HOW TO COMPLETE THIS TASK ▸ Every line in the material below that includes "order" should be copied.

RECORDED INFORMATION ▸
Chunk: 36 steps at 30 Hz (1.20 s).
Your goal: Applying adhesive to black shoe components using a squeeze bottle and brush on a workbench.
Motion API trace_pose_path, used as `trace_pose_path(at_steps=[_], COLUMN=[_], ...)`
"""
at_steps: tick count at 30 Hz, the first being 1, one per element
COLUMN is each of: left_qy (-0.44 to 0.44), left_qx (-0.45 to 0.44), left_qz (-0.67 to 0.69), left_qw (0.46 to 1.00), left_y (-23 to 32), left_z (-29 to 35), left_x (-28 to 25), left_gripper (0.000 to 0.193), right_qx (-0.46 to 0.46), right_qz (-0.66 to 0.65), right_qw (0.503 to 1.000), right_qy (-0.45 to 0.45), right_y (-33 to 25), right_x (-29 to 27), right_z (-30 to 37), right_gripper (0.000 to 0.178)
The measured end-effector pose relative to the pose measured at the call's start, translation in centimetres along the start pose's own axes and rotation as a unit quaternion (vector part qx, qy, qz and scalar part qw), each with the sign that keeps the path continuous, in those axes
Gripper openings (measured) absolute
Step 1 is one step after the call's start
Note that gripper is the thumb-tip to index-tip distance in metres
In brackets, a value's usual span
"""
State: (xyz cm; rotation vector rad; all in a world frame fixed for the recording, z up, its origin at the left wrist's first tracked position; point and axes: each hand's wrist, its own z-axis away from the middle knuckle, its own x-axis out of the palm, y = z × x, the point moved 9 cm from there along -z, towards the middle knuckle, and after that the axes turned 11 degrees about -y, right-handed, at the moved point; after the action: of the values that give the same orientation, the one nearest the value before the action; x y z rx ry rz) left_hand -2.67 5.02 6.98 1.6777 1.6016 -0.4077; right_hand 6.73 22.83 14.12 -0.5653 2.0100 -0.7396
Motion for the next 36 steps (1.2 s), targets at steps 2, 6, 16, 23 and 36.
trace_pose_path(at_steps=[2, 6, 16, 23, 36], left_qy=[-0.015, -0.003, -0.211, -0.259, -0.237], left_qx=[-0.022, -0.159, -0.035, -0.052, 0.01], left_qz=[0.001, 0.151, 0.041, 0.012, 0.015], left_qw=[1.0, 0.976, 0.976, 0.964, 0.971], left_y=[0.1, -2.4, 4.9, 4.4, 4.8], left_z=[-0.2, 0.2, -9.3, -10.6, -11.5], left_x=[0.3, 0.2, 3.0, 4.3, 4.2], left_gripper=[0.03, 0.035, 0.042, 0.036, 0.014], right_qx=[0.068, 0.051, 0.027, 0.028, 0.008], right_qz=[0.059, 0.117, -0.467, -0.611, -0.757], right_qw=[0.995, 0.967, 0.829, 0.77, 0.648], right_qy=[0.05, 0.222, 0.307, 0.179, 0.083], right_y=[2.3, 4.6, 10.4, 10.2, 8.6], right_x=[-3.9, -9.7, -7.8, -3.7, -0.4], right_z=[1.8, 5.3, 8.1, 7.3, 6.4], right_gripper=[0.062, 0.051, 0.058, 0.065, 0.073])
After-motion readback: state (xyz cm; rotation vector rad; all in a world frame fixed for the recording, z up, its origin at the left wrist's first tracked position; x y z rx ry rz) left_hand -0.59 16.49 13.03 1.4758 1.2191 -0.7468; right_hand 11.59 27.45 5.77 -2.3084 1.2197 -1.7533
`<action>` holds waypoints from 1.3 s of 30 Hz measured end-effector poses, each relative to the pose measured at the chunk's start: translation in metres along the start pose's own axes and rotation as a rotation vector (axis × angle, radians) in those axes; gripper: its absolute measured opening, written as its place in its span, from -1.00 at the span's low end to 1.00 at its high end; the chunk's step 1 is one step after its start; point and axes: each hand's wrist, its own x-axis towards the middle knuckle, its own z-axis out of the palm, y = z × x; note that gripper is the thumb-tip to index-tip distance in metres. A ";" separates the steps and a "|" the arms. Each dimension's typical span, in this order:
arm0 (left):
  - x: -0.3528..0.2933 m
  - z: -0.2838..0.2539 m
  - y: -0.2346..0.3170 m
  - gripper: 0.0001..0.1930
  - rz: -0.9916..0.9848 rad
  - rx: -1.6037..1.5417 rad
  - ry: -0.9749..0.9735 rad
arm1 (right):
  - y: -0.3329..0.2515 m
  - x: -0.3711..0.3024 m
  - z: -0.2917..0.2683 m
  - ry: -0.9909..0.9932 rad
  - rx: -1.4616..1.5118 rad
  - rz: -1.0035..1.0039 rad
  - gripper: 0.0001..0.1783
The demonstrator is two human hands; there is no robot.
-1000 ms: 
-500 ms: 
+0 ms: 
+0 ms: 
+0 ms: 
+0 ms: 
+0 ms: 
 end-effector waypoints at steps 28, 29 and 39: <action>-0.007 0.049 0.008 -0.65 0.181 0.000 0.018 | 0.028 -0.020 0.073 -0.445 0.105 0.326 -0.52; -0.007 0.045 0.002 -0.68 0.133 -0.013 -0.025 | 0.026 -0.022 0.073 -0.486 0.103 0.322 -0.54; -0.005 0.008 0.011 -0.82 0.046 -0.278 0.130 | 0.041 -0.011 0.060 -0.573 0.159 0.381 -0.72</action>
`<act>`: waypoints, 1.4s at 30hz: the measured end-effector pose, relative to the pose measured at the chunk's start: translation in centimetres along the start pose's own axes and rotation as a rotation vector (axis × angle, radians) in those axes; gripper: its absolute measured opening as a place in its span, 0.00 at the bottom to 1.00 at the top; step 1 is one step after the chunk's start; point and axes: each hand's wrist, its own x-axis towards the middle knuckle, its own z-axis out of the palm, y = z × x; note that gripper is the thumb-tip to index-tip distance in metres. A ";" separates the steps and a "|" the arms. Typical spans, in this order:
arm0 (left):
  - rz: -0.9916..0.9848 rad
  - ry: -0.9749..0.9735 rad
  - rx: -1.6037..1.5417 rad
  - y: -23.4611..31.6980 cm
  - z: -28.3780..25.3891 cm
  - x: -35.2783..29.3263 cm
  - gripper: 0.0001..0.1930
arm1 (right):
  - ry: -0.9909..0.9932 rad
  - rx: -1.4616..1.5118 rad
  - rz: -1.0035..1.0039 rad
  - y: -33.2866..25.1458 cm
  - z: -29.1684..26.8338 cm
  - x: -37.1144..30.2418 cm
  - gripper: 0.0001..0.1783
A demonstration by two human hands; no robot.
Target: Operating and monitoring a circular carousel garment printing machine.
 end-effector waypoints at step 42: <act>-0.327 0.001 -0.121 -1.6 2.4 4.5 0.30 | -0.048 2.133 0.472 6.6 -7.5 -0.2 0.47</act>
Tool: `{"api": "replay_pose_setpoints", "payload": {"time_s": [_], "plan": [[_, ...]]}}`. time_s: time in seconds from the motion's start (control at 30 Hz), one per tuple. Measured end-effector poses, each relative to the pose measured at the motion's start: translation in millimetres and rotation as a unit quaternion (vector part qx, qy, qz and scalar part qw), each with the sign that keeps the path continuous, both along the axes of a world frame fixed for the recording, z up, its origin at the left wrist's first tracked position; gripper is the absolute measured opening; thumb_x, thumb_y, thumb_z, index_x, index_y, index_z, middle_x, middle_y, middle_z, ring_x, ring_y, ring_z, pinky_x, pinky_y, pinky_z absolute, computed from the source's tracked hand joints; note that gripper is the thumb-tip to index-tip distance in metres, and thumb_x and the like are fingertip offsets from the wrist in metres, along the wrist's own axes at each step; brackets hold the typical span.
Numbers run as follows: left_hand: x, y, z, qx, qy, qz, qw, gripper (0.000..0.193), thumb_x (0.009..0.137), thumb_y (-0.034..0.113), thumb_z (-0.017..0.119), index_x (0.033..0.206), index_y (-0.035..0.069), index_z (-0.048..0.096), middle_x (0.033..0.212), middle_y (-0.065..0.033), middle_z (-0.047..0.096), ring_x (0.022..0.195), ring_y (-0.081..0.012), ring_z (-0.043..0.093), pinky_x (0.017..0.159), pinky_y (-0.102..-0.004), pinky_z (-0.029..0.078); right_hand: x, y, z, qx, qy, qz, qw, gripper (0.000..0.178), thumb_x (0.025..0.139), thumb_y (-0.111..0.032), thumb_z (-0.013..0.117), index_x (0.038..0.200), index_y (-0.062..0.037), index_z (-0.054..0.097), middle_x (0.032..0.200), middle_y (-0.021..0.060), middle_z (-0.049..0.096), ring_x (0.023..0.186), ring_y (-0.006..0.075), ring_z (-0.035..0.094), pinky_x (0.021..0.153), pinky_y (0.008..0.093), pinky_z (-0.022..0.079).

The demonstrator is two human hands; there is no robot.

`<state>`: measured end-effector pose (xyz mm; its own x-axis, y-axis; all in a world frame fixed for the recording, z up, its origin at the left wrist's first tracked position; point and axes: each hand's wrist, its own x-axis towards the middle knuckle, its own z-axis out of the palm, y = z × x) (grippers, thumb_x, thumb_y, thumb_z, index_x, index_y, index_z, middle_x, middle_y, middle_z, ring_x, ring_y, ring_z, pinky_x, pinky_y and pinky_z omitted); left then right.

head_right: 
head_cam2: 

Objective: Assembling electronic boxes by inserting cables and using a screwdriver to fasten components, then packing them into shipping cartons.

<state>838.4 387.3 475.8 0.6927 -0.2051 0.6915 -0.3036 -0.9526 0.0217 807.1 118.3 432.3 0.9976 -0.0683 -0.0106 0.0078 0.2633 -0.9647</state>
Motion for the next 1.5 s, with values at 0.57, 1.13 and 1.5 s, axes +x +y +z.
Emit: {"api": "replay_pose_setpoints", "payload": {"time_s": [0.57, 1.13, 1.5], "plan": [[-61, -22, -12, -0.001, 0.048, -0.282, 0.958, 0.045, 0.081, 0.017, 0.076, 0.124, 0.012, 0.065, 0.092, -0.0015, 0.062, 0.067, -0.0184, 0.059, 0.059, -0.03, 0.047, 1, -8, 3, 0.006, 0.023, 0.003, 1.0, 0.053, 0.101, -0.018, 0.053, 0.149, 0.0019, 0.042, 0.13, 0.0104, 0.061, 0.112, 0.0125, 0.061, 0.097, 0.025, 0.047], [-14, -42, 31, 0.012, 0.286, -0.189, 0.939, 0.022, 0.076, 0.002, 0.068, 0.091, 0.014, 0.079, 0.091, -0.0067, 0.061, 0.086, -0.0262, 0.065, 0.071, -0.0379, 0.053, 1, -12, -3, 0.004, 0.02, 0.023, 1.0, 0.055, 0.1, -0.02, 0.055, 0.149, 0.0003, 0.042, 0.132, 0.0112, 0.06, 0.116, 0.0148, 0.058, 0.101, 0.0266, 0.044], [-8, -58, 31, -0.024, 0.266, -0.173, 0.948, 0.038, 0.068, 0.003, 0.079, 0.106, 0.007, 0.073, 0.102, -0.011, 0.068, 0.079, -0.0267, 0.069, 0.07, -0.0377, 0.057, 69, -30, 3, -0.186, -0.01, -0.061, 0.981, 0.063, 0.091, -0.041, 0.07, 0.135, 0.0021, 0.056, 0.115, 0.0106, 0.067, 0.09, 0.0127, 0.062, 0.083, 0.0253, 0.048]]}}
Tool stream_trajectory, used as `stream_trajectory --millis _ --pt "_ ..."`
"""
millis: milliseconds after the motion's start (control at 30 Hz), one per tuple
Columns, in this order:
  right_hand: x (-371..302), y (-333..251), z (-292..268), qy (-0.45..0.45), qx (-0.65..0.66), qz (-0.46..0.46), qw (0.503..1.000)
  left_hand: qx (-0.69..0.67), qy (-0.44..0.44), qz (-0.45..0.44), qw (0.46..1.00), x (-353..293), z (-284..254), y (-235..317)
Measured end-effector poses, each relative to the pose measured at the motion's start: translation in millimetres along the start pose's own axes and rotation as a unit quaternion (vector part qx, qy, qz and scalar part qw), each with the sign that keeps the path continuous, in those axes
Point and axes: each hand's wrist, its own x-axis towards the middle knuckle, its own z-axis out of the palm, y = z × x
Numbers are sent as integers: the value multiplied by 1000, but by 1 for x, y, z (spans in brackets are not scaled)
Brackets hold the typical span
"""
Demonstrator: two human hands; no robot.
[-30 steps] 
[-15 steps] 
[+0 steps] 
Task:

YOUR SOLUTION ▸
`<action>` holds waypoints from 1.3 s of 30 Hz measured end-effector poses, each relative to the pose measured at the chunk's start: translation in metres along the start pose's own axes and rotation as a rotation vector (axis × angle, radians) in those axes; gripper: its absolute measured opening, written as its place in its span, from -1.00 at the span's low end to 1.00 at its high end; the chunk's step 1 is one step after its start; point and axes: each hand's wrist, its own x-axis towards the middle knuckle, its own z-axis out of the palm, y = z × x; note that gripper is the thumb-tip to index-tip distance in metres. A ";" separates the steps and a "|" the arms. Each dimension's typical span, in this order:
`<act>`: waypoints, 1.4s at 30hz: the measured end-effector pose, relative to the pose measured at the chunk's start: translation in centimetres along the start pose's own axes and rotation as a rotation vector (axis × angle, radians) in those axes; gripper: its absolute measured opening as a place in its span, 0.00 at the bottom to 1.00 at the top; step 1 is one step after the chunk's start; point and axes: each hand's wrist, its own x-axis towards the middle knuckle, its own z-axis out of the palm, y = z × x; note that gripper is the thumb-tip to index-tip distance in metres. A ";" separates the steps and a "|" the arms. Typical spans, in this order:
Columns, in this order:

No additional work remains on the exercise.